In the present study, the obese Zucker rat exhibited decreased cortical NOS activity and nNOS abundance by 4 months of age, a time when the glomerular filtration rate (creatinine clearance) was substantially reduced. Nitric oxide production remained depressed at 11 months as injury became severe and renal function fell further. Overall, the declines in renal NOS activity and nNOS abundance may reflect the developing chronic renal disease, irrespective of the primary initiating event, in this case the metabolic disturbances seen in the inbred obese Zucker.

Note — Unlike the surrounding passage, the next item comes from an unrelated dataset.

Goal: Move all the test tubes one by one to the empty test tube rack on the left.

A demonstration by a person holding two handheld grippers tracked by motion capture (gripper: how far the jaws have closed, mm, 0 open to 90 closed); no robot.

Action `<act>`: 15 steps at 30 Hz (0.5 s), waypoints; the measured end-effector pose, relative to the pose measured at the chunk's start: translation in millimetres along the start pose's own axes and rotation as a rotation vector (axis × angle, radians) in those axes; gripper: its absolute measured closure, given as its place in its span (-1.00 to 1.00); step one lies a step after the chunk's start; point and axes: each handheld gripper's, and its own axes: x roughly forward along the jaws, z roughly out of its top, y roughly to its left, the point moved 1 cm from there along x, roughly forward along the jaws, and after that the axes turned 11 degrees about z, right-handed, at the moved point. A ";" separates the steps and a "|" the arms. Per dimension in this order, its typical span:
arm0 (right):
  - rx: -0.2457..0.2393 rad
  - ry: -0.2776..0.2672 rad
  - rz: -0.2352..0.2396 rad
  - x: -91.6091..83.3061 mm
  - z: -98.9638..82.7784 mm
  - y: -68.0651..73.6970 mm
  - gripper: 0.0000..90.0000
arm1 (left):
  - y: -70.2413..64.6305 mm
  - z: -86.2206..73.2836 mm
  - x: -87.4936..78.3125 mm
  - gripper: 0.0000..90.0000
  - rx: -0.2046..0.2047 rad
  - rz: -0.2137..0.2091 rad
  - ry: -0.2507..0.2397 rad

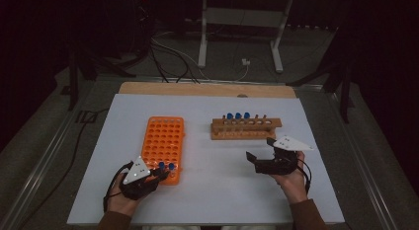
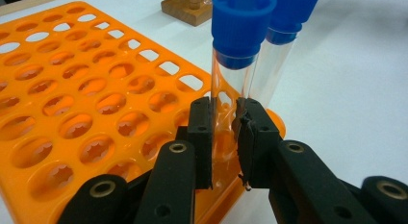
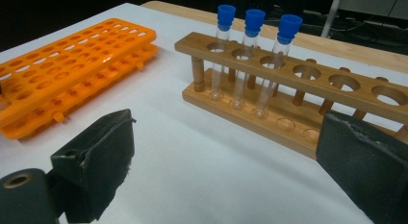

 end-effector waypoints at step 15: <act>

Our models of chronic renal disease show declines in UNOXV (total nitric oxide production) paralleling observations of reduced renal nitric oxide, but in the present study the UNOXV and plasma NOX : creatinine ratios were higher in the diabetic rats with chronic renal disease. As previously discussed by Baylis and Vallance [10], UNOXV cannot be used as an index of renal nitric oxide production, and since the kidney and vasculature only account for a few per cent of the total nitric oxide made in the body, parallel changes in UNOXV and renal nitric oxide production are not inevitable. Major sources of nitric oxide synthesis within the body include cerebellum (high output), liver and skeletal muscle (large organs) and adipose tissue [11]. The increased total nitric oxide generated in the obese rats may thus reflect the high levels of adipose tissue (despite wasting of lean body mass), with widespread stimulation of nitric oxide production resulting from the inflammatory processes underway in this metabolic disease.

In conclusion, obese hyperglycaemic, hyperlipidaemic inbred Zucker rats develop severe kidney disease with an associated reduction in renal NOS activity and nNOS protein abundance. The renal lesions do not resemble those of human diabetic nephropathy.